Data provided ▸
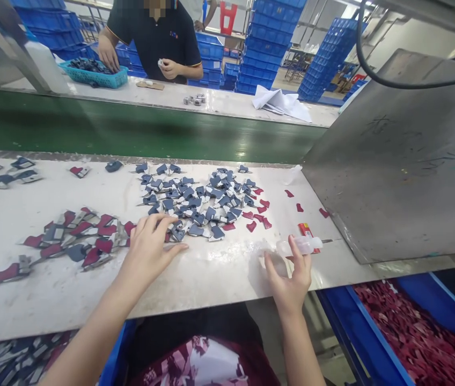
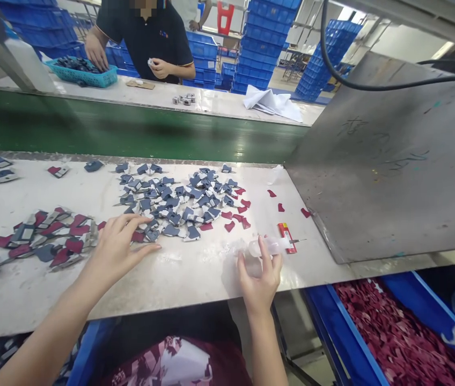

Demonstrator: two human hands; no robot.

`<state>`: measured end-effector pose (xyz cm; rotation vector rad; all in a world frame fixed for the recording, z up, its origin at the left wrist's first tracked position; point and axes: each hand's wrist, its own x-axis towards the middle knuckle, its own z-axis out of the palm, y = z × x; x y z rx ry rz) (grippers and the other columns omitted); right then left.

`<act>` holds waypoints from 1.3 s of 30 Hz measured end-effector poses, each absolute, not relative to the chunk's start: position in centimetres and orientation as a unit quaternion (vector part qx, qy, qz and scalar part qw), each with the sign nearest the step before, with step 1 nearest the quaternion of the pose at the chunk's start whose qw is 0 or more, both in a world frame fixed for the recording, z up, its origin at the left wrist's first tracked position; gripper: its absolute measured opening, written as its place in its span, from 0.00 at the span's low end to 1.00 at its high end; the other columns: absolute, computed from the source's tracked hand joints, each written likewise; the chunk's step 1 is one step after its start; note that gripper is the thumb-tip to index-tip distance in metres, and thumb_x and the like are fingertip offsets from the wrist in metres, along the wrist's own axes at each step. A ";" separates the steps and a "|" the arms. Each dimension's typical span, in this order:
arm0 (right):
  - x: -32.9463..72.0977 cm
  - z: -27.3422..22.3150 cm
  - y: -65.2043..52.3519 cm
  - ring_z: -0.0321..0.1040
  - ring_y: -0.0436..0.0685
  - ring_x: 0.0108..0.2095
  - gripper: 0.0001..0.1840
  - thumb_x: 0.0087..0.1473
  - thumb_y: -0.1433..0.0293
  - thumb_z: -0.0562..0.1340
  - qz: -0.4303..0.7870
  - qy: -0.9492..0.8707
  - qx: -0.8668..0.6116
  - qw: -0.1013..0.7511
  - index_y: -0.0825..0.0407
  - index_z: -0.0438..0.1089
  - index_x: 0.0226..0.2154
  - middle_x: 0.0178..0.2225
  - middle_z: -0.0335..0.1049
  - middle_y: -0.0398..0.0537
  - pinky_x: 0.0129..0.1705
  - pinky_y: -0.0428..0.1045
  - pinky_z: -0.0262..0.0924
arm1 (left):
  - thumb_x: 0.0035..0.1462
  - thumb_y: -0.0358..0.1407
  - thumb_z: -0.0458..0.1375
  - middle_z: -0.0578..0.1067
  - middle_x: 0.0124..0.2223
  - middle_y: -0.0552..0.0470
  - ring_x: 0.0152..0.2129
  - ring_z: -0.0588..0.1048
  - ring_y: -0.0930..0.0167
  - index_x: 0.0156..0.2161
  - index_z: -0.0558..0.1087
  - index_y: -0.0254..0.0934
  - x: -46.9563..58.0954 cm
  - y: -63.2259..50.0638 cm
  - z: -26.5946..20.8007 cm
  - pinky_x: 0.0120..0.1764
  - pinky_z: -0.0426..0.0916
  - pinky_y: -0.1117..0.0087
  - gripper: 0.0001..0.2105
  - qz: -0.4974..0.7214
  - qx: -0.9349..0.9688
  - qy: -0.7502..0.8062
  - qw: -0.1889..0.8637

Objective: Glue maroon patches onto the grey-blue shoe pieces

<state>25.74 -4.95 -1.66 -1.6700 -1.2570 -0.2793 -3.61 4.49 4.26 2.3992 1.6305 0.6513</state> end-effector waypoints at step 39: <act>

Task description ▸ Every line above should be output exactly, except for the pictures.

Solution ▸
Demonstrator: two human hands; no robot.

`<state>`: measured end-effector pose (xyz cm; rotation vector rad; all in a world frame fixed for the recording, z up, its origin at the left wrist's first tracked position; point and axes: each hand's wrist, its own x-axis towards the middle knuckle, its own z-axis out of the palm, y = z × x; x y z rx ry rz) (grippers and the other columns omitted); right then left.

`<act>` holds waypoints from 1.3 s of 30 Hz measured end-effector poses, each absolute, not relative to the chunk's start: position in centimetres and orientation as a unit quaternion (vector part qx, qy, qz and scalar part qw), each with the sign nearest the step before, with step 1 nearest the quaternion of the pose at the chunk's start whose qw is 0 or more, both in a world frame fixed for the recording, z up, its origin at the left wrist's first tracked position; gripper: its absolute measured opening, written as its place in its span, from 0.00 at the span's low end to 1.00 at its high end; the other columns: absolute, computed from the source's tracked hand joints, each written likewise; the chunk's step 1 is one step after its start; note that gripper is the thumb-tip to index-tip distance in metres, and thumb_x and the like are fingertip offsets from the wrist in metres, along the wrist's own axes at each step. A ";" separates the steps and a "|" the arms. Each dimension's typical span, in this order:
arm0 (right):
  - x: -32.9463..72.0977 cm
  - z: -27.3422..22.3150 cm
  - y: -65.2043..52.3519 cm
  - ring_z: -0.0321..0.1040
  - ring_y: -0.0436..0.0685
  - ring_x: 0.0108..0.2095
  - gripper: 0.0001..0.1840
  - thumb_x: 0.0087..0.1473
  - thumb_y: -0.1433..0.0293
  - thumb_z: -0.0562..0.1340
  - qz: -0.4303..0.7870
  - qy: -0.9492..0.8707
  - qx: -0.8668..0.6116
  - qw: -0.1013..0.7511
  - index_y: -0.0825..0.0407
  - index_z: -0.0438..0.1089
  - index_x: 0.0226..0.2154
  - middle_x: 0.0178..0.2225
  - middle_z: -0.0335..0.1049
  - middle_y: -0.0398..0.0537
  - pinky_x: 0.0129..0.1705
  - pinky_y: -0.0428..0.1045
  - pinky_z: -0.0262..0.0924
arm1 (left):
  - thumb_x: 0.0035..0.1462
  - thumb_y: -0.0358..0.1407
  - thumb_z: -0.0458..0.1375
  - middle_z: -0.0578..0.1067
  - middle_x: 0.0124..0.2223
  - middle_y: -0.0552..0.0470
  - ring_x: 0.0152..0.2129
  - ring_z: -0.0588..0.1048
  - ring_y: -0.0930..0.0167
  - index_x: 0.0156..0.2161
  - index_z: -0.0558..0.1087
  - index_y: -0.0254..0.0934
  - x: -46.9563..58.0954 cm
  - y: -63.2259..50.0638 cm
  - z: -26.5946..20.8007 cm
  - pinky_x: 0.0120..0.1764
  - pinky_z: -0.0426..0.0916
  - pinky_y: -0.1117..0.0087
  - gripper: 0.0001..0.2105
  - qz: -0.4974..0.7214
  - qx: -0.9349..0.9688
  - qy: -0.7502..0.8062
  - qw: -0.1889..0.8637

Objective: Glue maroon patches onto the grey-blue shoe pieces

<state>25.74 -4.95 -1.66 -1.6700 -1.2570 -0.2793 -3.61 4.49 4.26 2.3992 1.6305 0.6513</state> end-effector waypoints at step 39: <act>

No part of the exercise remains unanswered.